Exercise instructions » The answer should match the entries below word for word, minus their pictures.

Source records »

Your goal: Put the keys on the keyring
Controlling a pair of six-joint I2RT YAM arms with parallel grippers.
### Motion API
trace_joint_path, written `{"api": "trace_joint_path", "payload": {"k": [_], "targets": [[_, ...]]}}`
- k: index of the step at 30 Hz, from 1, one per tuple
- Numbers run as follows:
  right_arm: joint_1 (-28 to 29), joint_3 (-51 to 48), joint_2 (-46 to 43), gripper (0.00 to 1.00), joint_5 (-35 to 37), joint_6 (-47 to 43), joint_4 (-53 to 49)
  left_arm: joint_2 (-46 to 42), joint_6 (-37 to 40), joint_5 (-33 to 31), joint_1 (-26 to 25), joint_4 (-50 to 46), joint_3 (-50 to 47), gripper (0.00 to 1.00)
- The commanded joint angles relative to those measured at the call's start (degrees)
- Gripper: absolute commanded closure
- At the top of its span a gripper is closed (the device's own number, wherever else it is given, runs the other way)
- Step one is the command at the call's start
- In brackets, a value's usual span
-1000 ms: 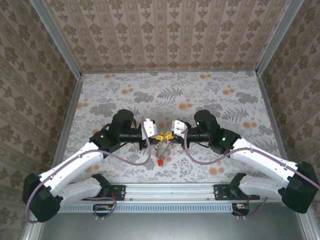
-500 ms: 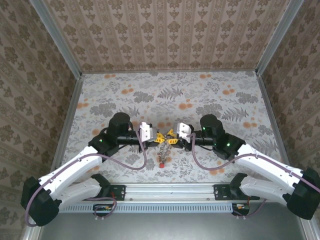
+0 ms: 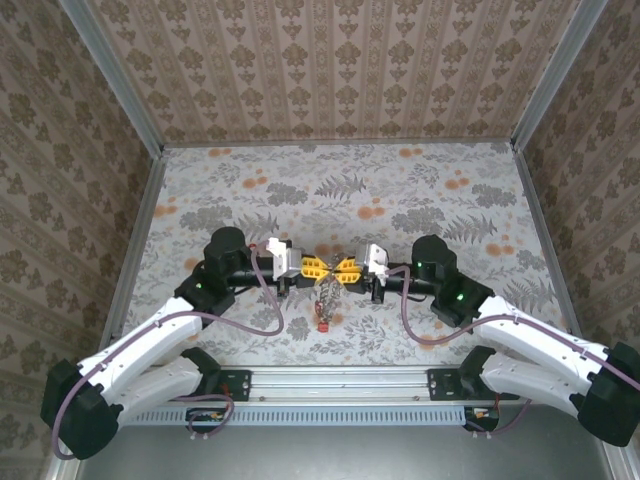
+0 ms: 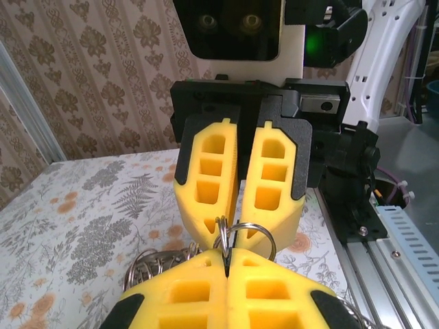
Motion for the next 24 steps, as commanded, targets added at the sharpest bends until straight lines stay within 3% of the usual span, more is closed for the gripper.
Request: {"api": "trace_joint_path", "payload": {"k": [1, 8, 19, 22, 24], "targets": [[-0.2, 0.2, 0.1, 0.84, -2.0, 1.7, 4.7, -0.2, -1.8, 2.3, 0.4, 4.4, -0.2, 1.0], [-0.3, 0.0, -0.4, 0.78, -1.9, 2.3, 6.2, 0.3, -1.8, 2.5, 0.4, 4.6, -0.4, 1.0], [-0.5, 0.8, 0.9, 0.91, -6.0, 3.9, 6.4, 0.6, -2.4, 1.1, 0.4, 6.5, -0.5, 1.0], [-0.5, 1.0, 1.2, 1.0, -6.0, 3.8, 6.4, 0.7, -2.6, 0.6, 0.3, 6.5, -0.4, 1.0], [-0.5, 0.9, 0.8, 1.0, -4.2, 2.8, 5.3, 0.6, -2.8, -0.6, 0.3, 5.1, -0.3, 1.0]]}}
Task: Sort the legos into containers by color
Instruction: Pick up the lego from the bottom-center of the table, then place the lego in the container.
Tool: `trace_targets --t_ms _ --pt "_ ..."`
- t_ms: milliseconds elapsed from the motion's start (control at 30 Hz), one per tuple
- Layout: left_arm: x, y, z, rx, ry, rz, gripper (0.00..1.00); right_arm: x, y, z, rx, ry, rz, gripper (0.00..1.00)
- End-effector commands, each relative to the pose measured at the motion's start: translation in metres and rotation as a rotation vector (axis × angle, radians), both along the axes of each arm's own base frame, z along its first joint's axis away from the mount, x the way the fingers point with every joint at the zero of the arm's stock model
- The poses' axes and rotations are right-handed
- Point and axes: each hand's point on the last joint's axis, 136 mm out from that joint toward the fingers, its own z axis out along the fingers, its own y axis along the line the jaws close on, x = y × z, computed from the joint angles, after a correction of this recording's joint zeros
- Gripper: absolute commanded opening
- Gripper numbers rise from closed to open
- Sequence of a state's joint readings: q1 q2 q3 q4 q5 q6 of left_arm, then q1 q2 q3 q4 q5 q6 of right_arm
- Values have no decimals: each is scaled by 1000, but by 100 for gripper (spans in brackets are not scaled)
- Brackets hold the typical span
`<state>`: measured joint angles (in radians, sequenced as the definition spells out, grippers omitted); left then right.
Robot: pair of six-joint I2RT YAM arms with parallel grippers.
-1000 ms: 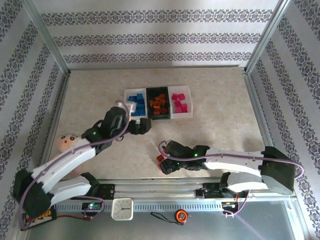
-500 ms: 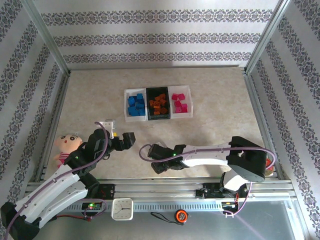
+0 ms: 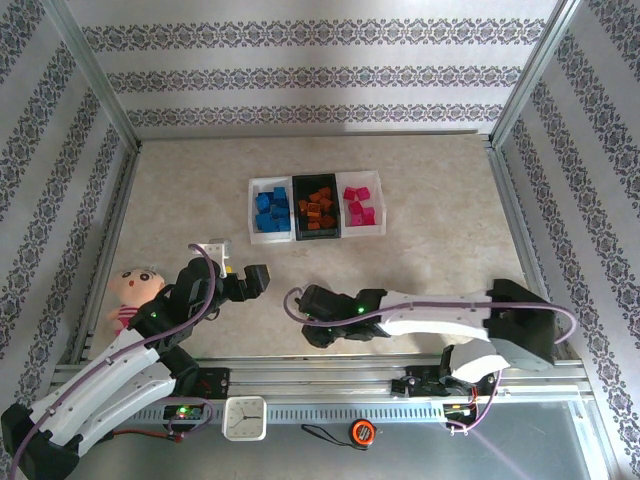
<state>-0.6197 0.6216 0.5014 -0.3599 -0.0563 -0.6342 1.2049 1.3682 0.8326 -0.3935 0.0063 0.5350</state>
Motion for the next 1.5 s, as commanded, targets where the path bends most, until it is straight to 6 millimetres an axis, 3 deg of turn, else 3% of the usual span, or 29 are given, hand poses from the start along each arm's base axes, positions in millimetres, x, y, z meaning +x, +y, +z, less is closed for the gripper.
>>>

Response »
Your goal: Put the keys on the keyring
Controlling a pair of six-joint I2RT YAM arms with parallel grippers.
### Motion API
trace_joint_path, written `{"api": "trace_joint_path", "payload": {"k": [_], "targets": [[_, ...]]}}`
- k: index of the step at 30 Hz, from 1, one per tuple
- Numbers run as follows:
  right_arm: joint_1 (-28 to 29), joint_3 (-51 to 48), joint_2 (-46 to 43), gripper (0.00 to 1.00), joint_5 (-35 to 37), joint_6 (-47 to 43), joint_4 (-53 to 49)
  left_arm: joint_2 (-46 to 42), joint_6 (-37 to 40), joint_5 (-33 to 31), joint_1 (-26 to 25), joint_4 (-50 to 46), joint_3 (-50 to 47), gripper (0.00 to 1.00)
- The commanded joint angles relative to those measured at the call's start (degrees)
- Gripper: absolute commanded closure
- At the top of its span a gripper is closed (the device's own number, wherever else it is given, runs the other way)
- Step one is the command at the call's start
- In brackets, a value's usual span
-1000 ms: 
-500 ms: 
+0 ms: 
+0 ms: 
Motion for the next 24 steps, as commanded, targets added at the sharpest bends until straight lines stay within 3% of the usual span, more is closed for the gripper.
Request: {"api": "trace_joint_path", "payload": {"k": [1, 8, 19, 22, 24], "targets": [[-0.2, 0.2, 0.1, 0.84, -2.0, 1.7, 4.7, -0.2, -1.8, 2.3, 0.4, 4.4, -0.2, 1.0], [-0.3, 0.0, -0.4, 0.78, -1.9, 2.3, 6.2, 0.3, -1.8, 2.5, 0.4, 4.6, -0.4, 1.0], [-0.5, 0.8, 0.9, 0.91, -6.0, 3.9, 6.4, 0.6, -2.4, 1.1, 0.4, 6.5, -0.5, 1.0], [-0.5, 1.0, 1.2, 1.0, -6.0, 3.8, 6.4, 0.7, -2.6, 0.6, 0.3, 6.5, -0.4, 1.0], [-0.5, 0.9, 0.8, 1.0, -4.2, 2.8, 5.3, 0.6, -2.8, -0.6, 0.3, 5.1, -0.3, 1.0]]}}
Task: Sort the legos into containers by color
Instruction: Pick up the lego from the bottom-center of the table, then place the lego in the container.
Tool: `trace_targets --t_ms _ --pt "_ ..."`
- t_ms: milliseconds elapsed from the motion's start (control at 30 Hz), one per tuple
- Layout: left_arm: x, y, z, rx, ry, rz, gripper (0.00..1.00); right_arm: x, y, z, rx, ry, rz, gripper (0.00..1.00)
- End-effector commands, each relative to the pose measured at the motion's start: translation in metres and rotation as a rotation vector (axis × angle, radians), both along the axes of each arm's own base frame, z along its first joint's axis away from the mount, x the way the fingers point with every joint at the zero of the arm's stock model
- The poses' axes and rotations are right-handed
- Point and axes: each hand's point on the last joint's axis, 136 mm out from that joint toward the fingers, its own z axis out along the fingers, its own y axis along the line the jaws close on, x = y × z, computed from the joint angles, after a correction of this recording's joint zeros
- Gripper: absolute commanded opening
- Gripper numbers rise from closed to open
- Sequence of a state's joint readings: q1 q2 q3 q4 q5 q6 of left_arm, then q1 q2 q3 q4 q5 q6 of right_arm
- Values have no decimals: each is scaled by 1000, but by 100 for gripper (spans in brackets are not scaled)
- Brackets hold the typical span
`<state>`: measured joint angles (in radians, sequenced as the definition spells out, grippers omitted); left then right.
Robot: pair of six-joint I2RT YAM arms with parallel grippers.
-1000 ms: 
-500 ms: 
+0 ms: 
<state>-0.6197 0.6216 0.5014 -0.3599 -0.0563 -0.6342 1.2049 1.3682 0.8326 -0.3935 0.0063 0.5350</state>
Motion for the next 1.5 s, as commanded, targets where the path bends most, until it is straight to 6 millimetres an axis, 3 deg of turn, else 3% of the usual span, or 29 are given, hand poses from the start along each arm's base axes, positions in millimetres, x, y, z meaning +x, +y, +z, less is closed for the gripper.
>>>

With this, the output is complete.